(Items from a data source)
----

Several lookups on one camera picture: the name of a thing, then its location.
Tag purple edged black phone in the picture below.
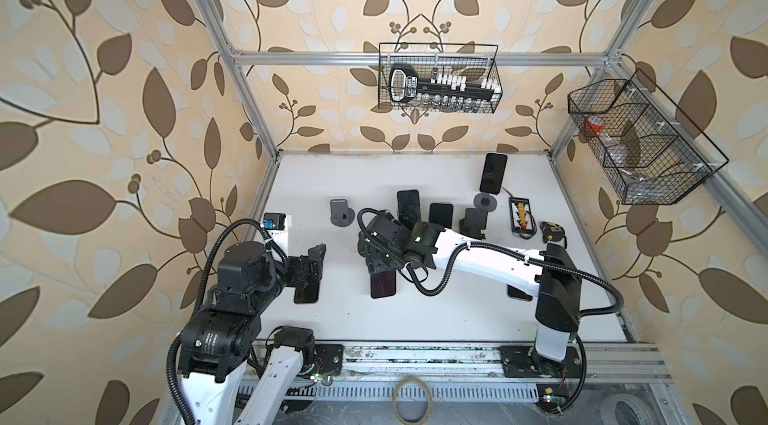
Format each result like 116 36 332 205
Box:
507 285 533 302

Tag rear tall black phone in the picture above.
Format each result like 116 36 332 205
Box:
479 152 508 195

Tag black phone with label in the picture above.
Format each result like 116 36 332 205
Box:
397 189 422 230

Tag tape ring roll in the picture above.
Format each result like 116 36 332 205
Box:
392 376 434 425

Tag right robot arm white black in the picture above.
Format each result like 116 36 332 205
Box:
357 208 624 365

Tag wire basket on back wall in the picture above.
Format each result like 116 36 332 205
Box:
377 41 503 114

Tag black charger board yellow plugs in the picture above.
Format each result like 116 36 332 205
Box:
509 197 538 240

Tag grey round phone stand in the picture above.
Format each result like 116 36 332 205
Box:
330 198 355 227

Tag black yellow tape measure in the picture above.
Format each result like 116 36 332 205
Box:
538 221 568 249

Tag wire basket on wall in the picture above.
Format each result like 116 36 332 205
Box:
377 41 503 114
567 69 729 205

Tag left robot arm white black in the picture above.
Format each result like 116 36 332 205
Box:
166 212 326 424

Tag wire basket on right wall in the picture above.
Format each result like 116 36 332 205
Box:
567 69 729 205

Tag round stand of rear phone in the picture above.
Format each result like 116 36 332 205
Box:
473 192 498 213

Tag black folding phone stand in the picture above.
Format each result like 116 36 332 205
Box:
459 208 488 240

----

Exercise aim → Print all of the records shown above exactly, leaving out each picture.

Solution →
Several lookups on one camera picture: the name of a thing, then its location.
Tag purple edged black phone in the picture below.
Format each result like 116 36 332 205
Box:
507 285 533 302

Tag rear tall black phone in the picture above.
Format each result like 116 36 332 205
Box:
479 152 508 195

Tag black phone with label in the picture above.
Format each result like 116 36 332 205
Box:
397 189 422 230

Tag tape ring roll in the picture above.
Format each result like 116 36 332 205
Box:
392 376 434 425

Tag right robot arm white black in the picture above.
Format each result like 116 36 332 205
Box:
357 208 624 365

Tag wire basket on back wall in the picture above.
Format each result like 116 36 332 205
Box:
377 41 503 114

Tag black charger board yellow plugs in the picture above.
Format each result like 116 36 332 205
Box:
509 197 538 240

Tag grey round phone stand in the picture above.
Format each result like 116 36 332 205
Box:
330 198 355 227

Tag black yellow tape measure in the picture above.
Format each result like 116 36 332 205
Box:
538 221 568 249

Tag wire basket on wall in the picture above.
Format each result like 116 36 332 205
Box:
377 41 503 114
567 69 729 205

Tag left robot arm white black in the picture above.
Format each result like 116 36 332 205
Box:
166 212 326 424

Tag wire basket on right wall in the picture above.
Format each result like 116 36 332 205
Box:
567 69 729 205

Tag round stand of rear phone in the picture above.
Format each result like 116 36 332 205
Box:
473 192 498 213

Tag black folding phone stand in the picture above.
Format each result like 116 36 332 205
Box:
459 208 488 240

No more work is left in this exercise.